EXERCISE GOAL
The data follows this line. Copy verbatim the line with "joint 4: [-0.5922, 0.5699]" and each line after it to the end.

DATA SHOWN
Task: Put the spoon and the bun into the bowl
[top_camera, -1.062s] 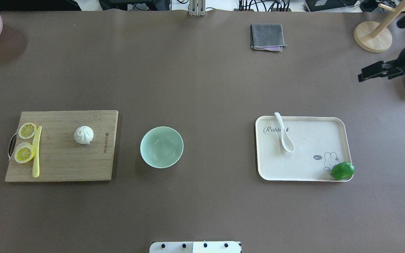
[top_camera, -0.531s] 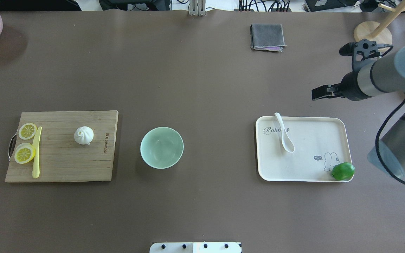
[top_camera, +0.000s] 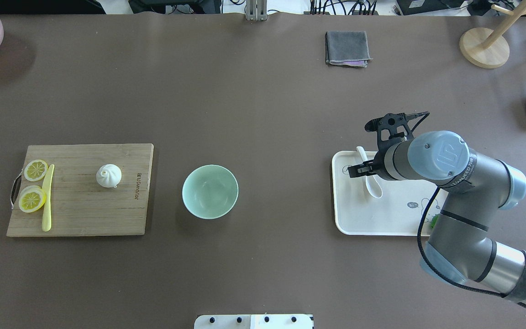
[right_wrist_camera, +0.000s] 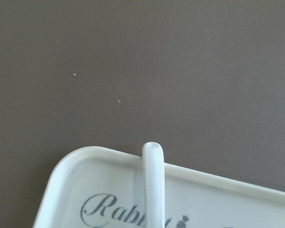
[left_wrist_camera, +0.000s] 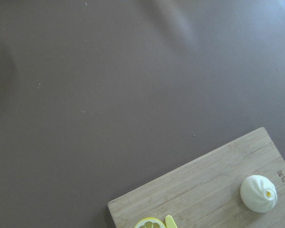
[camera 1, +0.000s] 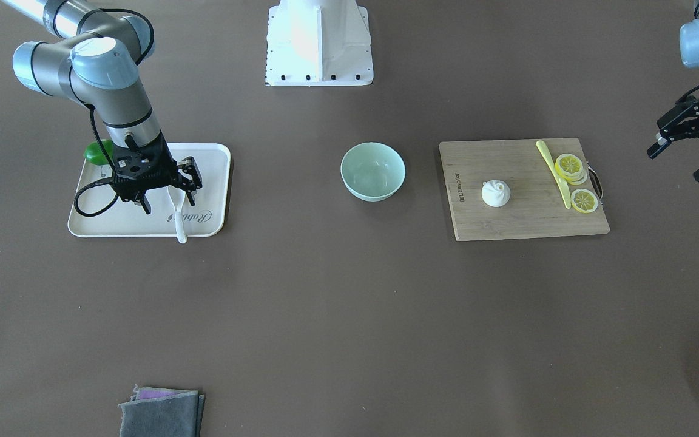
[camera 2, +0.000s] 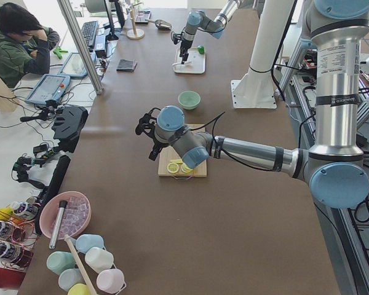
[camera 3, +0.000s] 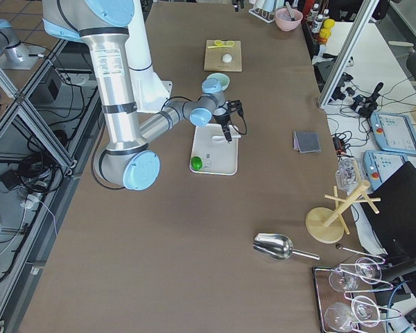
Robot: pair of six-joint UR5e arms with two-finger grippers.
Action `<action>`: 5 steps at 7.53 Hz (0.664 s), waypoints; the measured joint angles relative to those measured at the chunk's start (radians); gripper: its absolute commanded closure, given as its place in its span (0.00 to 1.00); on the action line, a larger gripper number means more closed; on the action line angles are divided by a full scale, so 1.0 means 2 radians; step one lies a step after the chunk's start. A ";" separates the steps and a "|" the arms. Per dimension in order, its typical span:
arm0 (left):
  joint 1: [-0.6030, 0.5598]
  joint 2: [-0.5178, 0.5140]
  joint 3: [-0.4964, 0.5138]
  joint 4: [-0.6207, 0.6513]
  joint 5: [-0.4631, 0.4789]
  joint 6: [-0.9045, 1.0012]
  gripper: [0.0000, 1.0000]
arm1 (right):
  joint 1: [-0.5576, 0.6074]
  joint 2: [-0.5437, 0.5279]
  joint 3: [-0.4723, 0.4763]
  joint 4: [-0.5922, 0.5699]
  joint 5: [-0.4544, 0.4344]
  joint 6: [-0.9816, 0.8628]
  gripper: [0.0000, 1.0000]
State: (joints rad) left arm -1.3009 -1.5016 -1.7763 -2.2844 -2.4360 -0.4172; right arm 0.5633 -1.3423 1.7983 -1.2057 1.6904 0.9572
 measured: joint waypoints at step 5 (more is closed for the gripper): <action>0.000 0.003 0.000 -0.002 0.000 0.000 0.01 | -0.007 0.006 -0.014 0.000 -0.006 0.000 1.00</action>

OUTPUT BELOW
  joint 4: [-0.5922, 0.5699]
  joint 5: [-0.4544, 0.4344]
  joint 6: [-0.9816, 0.8628]
  gripper: [0.0000, 1.0000]
State: (joints rad) left arm -1.3009 -1.5016 -1.7763 -2.2844 -2.4360 -0.4172; right arm 0.5633 -1.3423 1.7983 -1.2057 1.6904 0.9572
 measured: joint waypoints at step 5 (more is closed for the gripper): <action>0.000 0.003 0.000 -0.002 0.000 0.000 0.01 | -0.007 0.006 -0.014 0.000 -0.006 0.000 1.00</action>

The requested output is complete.